The situation of the Dniester heroes hasn't improved significantly. Tudor Petrov Popa and Andrei Ivantoc spent 15 harsh years of illegal prison. Alexandru Lesco was released 4 years ago after 12 years of suffering in Tyraspol. Although they have got Romanian citizenship and were awarded with the National Order "The Star of Romania", although they are beneficiaries of a rank such as honorary citizens of Bucharest, the three can't live in Romania, because they have got no identity cards. They have got no residence in Romania because the flats they were promised to get in Bucharest have never become theirs. The Romanian PM Calin Popescu Tariceanu gave them cell phones for permanent use. But after about one month they just stopped for good. The government could give no explanation. Moreover, a law draft eleborated by senator Adrian Paunescu, meant to grant the heroes tortured and imprisoned for more than 5,000 days with the same rights as those of the 1989 Romanian revolutionaries, was dismissed because of some Romanian deputies' opposition. And there were MPs to remake the heroes' list and stealthily cut Alexandru Lesco from it. And this is just the top of the iceberg, for the 3 heroes are still facing hardships. The could shoulder they are getting from the state of Romania shows they are taken for Moldovans. Even if they are heroes for Romania, they are treated like "second-hand Romanians". (...)
Muffling the historical truth
The release of all the political detainees in Transdniestria is finally making room for the historical truth about this much tormented page in the uneasy chronicle of the first decades of the independent state proclaimed on the ruins of the "Ribbentrop-Molotov Republic". In spite of this, one year after the three heroes were awarded, we can notice that ingratitude is turning into ingratitude of state.

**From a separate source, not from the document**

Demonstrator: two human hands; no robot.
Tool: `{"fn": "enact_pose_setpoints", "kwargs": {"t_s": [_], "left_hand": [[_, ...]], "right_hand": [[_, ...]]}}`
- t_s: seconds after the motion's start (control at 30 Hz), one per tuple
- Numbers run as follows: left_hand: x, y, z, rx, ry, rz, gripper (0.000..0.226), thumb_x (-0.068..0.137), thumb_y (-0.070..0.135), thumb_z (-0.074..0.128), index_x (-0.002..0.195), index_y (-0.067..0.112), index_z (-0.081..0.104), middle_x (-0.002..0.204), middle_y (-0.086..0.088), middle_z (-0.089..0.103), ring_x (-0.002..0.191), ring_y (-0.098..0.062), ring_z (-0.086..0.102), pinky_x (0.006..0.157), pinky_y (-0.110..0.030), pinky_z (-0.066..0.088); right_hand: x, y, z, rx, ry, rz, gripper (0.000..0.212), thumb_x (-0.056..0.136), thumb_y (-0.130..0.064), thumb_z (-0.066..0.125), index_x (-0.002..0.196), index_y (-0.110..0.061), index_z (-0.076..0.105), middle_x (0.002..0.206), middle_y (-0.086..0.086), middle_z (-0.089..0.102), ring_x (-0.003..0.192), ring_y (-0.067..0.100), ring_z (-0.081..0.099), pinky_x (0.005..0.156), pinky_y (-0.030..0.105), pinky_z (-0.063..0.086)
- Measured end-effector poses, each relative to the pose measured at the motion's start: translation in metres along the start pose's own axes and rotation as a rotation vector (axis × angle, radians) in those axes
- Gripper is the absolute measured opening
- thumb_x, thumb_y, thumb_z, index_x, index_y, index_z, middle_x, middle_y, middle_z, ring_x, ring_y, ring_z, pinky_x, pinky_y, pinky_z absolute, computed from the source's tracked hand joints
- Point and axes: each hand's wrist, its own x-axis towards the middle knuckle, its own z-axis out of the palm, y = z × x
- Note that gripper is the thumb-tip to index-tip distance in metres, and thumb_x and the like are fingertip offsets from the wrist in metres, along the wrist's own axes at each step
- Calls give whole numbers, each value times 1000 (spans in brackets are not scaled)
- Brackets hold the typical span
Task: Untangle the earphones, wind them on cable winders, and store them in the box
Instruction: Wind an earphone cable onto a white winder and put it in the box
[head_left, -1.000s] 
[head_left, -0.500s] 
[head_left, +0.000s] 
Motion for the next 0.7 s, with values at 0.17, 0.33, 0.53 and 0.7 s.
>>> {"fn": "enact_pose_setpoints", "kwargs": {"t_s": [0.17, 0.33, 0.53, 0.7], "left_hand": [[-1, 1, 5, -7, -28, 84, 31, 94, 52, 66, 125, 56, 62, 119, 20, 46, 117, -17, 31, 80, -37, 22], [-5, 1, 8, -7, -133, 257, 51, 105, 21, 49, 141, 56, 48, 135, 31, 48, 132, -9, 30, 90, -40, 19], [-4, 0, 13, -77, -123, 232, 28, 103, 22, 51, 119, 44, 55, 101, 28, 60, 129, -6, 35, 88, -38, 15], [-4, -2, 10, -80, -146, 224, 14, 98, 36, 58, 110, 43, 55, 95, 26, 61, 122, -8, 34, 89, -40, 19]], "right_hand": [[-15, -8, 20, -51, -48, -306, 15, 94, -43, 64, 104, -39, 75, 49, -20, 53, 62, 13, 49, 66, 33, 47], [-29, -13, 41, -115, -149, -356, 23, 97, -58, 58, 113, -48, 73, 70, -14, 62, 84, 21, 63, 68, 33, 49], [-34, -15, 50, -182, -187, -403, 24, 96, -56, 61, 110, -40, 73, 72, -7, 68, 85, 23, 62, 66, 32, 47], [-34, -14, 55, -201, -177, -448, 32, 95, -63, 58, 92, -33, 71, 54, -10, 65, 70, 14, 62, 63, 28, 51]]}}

Early this year the members of Romanian deputies' juridical committee quarrelled one hour and a half because of a law project aimed at making Ilie Ilascu, Andrei Ivantoc and Tudor Petrov Popa - for the name of Alexandru Lasco vanished mysteriously - martyr-heroes. Senator Adrian Paunescu, one of the initiators, argued: "These Romanians who were on an estranged Romanian territory, the Moldovan Republic, did heroic deeds. They were sentenced to death or life prison. It is an honor for us to do at least this. Prove solidarity, especially at times when they are ill." The sentor also asked the committee members to add Alexandru Lascu in the title and the contents of the law text. And at present, after the Senate consented to the proposal, the draft is stuck in a drawer, forgotten by the MPs. (...)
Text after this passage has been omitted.